Background and aim: Paradoxically, recent investigations have showed that adiponectin levels are inversely associated with muscle strength. However, to date, there is a lack of knowledge on the relationship between muscular fitness (MF) and adiponectin levels in adolescents. We aimed to examine the independent associations between MF and adiponectin levels in adolescents, controlling for several potential confounders. Methods and results: This is a cross-sectional analysis with 529 Portuguese adolescents aged 12-18 years. A MF score was computed as the mean of the handgrip strength and standing long jump standardized values by age and gender. We measured fasting glucose, insulin, HDL-cholesterol, C-reactive protein and adiponectin.
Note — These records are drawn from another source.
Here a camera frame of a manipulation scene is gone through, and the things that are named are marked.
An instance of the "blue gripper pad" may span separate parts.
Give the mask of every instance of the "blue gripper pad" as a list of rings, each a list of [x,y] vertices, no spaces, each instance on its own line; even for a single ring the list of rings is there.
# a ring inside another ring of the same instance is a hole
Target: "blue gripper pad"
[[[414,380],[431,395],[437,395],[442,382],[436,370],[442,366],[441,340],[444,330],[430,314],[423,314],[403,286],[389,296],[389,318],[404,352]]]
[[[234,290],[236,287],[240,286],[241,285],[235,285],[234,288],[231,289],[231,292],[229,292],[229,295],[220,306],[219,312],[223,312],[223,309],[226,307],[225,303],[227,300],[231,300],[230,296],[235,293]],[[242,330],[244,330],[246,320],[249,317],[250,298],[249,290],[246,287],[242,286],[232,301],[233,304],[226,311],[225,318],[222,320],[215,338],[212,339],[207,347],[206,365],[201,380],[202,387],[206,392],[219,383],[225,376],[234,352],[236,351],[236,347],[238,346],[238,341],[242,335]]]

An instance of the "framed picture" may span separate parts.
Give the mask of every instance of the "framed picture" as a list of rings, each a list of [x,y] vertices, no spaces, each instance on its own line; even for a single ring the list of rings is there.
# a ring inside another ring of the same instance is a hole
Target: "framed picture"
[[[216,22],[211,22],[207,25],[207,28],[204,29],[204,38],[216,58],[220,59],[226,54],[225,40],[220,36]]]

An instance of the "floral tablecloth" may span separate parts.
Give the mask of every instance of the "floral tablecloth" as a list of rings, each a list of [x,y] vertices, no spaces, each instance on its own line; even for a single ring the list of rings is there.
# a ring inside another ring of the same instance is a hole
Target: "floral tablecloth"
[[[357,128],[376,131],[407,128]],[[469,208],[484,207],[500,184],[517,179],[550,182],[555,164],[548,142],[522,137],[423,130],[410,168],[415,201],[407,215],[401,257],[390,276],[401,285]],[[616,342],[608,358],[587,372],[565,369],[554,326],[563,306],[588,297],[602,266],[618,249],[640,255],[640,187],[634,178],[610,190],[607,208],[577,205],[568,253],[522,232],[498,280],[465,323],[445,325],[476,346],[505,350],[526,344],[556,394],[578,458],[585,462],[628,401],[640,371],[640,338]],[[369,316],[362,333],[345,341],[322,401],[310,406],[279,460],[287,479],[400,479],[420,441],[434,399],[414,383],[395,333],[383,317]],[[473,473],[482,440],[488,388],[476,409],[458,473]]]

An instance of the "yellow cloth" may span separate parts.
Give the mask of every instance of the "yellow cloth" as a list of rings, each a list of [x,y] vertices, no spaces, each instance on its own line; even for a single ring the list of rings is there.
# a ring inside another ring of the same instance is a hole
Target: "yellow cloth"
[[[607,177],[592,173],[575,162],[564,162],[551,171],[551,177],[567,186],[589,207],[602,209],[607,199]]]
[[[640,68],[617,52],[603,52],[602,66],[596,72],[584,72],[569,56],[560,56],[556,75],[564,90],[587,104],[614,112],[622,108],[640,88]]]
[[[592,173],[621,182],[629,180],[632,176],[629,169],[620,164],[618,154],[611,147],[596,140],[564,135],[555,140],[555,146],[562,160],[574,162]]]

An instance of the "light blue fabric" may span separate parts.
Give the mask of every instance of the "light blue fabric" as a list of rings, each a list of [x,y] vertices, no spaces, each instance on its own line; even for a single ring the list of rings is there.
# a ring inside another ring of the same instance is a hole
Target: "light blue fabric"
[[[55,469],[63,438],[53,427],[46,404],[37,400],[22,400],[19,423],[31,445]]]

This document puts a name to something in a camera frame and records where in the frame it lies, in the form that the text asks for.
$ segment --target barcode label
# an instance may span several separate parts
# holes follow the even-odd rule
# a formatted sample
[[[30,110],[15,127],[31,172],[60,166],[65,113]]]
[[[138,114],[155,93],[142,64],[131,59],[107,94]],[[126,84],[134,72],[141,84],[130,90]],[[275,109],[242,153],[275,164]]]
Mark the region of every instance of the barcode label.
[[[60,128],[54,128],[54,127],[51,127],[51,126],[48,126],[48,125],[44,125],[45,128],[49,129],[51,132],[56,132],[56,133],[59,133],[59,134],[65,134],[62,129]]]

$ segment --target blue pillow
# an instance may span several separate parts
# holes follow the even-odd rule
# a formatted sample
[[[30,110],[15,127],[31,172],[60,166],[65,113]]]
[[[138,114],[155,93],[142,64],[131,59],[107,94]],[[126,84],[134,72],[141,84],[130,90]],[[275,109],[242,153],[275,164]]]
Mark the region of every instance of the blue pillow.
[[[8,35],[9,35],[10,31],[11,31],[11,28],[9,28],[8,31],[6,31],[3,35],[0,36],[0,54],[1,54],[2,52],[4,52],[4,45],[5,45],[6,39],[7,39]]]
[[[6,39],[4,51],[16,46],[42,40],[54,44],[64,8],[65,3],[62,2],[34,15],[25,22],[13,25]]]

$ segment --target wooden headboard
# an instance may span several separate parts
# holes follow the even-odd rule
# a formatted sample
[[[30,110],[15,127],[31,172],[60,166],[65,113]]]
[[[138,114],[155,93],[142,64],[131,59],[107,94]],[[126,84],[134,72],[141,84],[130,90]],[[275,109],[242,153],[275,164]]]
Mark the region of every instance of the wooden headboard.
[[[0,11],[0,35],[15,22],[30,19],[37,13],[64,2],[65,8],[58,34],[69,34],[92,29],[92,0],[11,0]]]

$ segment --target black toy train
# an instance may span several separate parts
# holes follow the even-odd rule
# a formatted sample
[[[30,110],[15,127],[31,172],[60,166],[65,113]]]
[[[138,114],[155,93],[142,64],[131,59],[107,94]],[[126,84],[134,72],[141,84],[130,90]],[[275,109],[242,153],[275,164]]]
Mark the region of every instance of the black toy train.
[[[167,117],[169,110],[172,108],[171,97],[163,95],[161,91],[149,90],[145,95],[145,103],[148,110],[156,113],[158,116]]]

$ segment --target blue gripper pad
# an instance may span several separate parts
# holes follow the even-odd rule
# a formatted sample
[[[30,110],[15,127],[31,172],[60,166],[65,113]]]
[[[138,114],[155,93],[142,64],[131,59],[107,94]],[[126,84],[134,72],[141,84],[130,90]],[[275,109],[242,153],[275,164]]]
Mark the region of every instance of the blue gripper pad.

Linear regression analysis showed a significant inverse association between adiponectin (Z-score by age and sex) and MF score, after adjustments for age, sex, pubertal stage, socioeconomic status, adherence to the Mediterranean diet, body mass index, HOMA-IR, HDL-cholesterol, C-reactive protein and cardiorespiratory fitness (unstandardized β = -0.176; p < 0.005). Analysis of covariance showed a significant difference between the Low MF/Non-overweight group and the High MF/Non-overweight Group (p < 0.05) and between the Low MF/Non-overweight and High MF/Overweight Group (p < 0.05) (F (5, 523) = 2.262, p = 0.047). Conclusion: Adiponectin circulating levels are inversely and independently associated with MF. In nonoverweight adolescents, those with high levels of MF presented lower levels of adiponectin compared to those with Low MF. Likewise, overweight adolescents with High MF presented lower levels of serum adiponectin than non-overweight adolescents with Low MF.